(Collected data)
'''

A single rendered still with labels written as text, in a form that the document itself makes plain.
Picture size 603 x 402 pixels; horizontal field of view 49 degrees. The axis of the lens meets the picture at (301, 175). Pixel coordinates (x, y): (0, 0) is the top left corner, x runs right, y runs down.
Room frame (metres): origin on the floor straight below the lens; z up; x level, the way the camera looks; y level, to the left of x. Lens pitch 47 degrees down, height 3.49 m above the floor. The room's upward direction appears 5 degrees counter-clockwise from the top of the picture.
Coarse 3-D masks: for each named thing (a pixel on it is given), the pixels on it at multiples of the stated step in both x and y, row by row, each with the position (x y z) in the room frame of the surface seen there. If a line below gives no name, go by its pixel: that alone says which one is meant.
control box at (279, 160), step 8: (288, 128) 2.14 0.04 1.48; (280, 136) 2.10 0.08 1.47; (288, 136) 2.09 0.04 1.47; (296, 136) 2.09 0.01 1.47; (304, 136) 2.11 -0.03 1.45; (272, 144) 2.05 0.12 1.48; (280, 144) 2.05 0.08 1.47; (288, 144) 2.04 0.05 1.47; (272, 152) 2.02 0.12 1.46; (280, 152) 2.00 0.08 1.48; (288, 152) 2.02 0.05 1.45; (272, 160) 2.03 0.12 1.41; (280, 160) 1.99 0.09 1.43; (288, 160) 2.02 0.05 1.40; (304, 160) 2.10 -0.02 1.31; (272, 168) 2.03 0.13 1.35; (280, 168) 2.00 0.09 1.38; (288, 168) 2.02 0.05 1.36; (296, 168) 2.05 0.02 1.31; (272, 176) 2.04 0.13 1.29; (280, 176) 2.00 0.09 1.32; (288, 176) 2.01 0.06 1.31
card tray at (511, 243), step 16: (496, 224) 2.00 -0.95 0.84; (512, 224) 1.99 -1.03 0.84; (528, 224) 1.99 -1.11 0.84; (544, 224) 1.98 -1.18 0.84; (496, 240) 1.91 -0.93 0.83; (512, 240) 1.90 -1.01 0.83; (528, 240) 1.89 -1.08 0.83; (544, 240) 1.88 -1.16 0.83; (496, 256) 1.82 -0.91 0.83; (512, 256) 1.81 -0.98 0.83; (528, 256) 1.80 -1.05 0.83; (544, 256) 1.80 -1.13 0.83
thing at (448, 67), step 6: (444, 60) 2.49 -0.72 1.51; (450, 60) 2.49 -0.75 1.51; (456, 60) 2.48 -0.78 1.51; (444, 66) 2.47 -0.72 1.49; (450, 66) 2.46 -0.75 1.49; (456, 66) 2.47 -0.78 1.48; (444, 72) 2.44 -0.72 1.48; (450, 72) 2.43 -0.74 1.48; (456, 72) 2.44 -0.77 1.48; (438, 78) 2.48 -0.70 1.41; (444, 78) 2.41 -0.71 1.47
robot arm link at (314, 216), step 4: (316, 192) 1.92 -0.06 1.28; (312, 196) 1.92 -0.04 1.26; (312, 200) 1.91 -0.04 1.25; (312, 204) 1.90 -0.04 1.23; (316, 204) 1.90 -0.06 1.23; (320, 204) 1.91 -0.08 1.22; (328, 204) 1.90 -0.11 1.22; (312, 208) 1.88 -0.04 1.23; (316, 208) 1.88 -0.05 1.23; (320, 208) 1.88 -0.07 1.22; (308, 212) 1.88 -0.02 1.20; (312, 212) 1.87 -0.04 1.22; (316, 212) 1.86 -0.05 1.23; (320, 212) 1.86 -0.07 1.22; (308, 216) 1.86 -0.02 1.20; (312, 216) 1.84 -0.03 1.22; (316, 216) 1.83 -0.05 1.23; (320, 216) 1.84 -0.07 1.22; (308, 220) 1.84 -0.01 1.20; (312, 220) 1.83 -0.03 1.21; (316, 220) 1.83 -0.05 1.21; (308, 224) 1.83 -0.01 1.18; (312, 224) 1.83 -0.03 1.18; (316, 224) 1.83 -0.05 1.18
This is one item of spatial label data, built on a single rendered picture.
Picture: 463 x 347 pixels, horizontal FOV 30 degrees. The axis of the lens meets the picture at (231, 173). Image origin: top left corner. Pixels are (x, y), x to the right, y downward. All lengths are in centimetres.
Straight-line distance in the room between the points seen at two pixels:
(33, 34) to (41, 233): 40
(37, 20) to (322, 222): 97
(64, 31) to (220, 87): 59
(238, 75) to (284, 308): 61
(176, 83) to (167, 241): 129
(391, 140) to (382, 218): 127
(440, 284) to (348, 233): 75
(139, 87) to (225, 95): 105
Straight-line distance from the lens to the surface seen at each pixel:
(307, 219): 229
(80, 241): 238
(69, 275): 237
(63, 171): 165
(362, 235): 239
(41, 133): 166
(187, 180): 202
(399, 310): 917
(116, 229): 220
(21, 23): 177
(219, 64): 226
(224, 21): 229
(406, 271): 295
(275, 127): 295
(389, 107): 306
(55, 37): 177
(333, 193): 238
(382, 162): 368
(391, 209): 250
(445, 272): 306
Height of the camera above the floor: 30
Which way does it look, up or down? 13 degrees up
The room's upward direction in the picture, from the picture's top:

'''

▶ [REQUIRED WORK] Please make an exact copy of the lines above from the line with "Picture: 463 x" through the line with "(139, 87) to (225, 95): 105", both ends included.

▶ [SOLUTION TO THIS TASK]
Picture: 463 x 347 pixels, horizontal FOV 30 degrees. The axis of the lens meets the picture at (231, 173). Image origin: top left corner. Pixels are (x, y), x to the right, y downward. All lengths are in centimetres.
Straight-line distance in the room between the points seen at two pixels:
(33, 34) to (41, 233): 40
(37, 20) to (322, 222): 97
(64, 31) to (220, 87): 59
(238, 75) to (284, 308): 61
(176, 83) to (167, 241): 129
(391, 140) to (382, 218): 127
(440, 284) to (348, 233): 75
(139, 87) to (225, 95): 105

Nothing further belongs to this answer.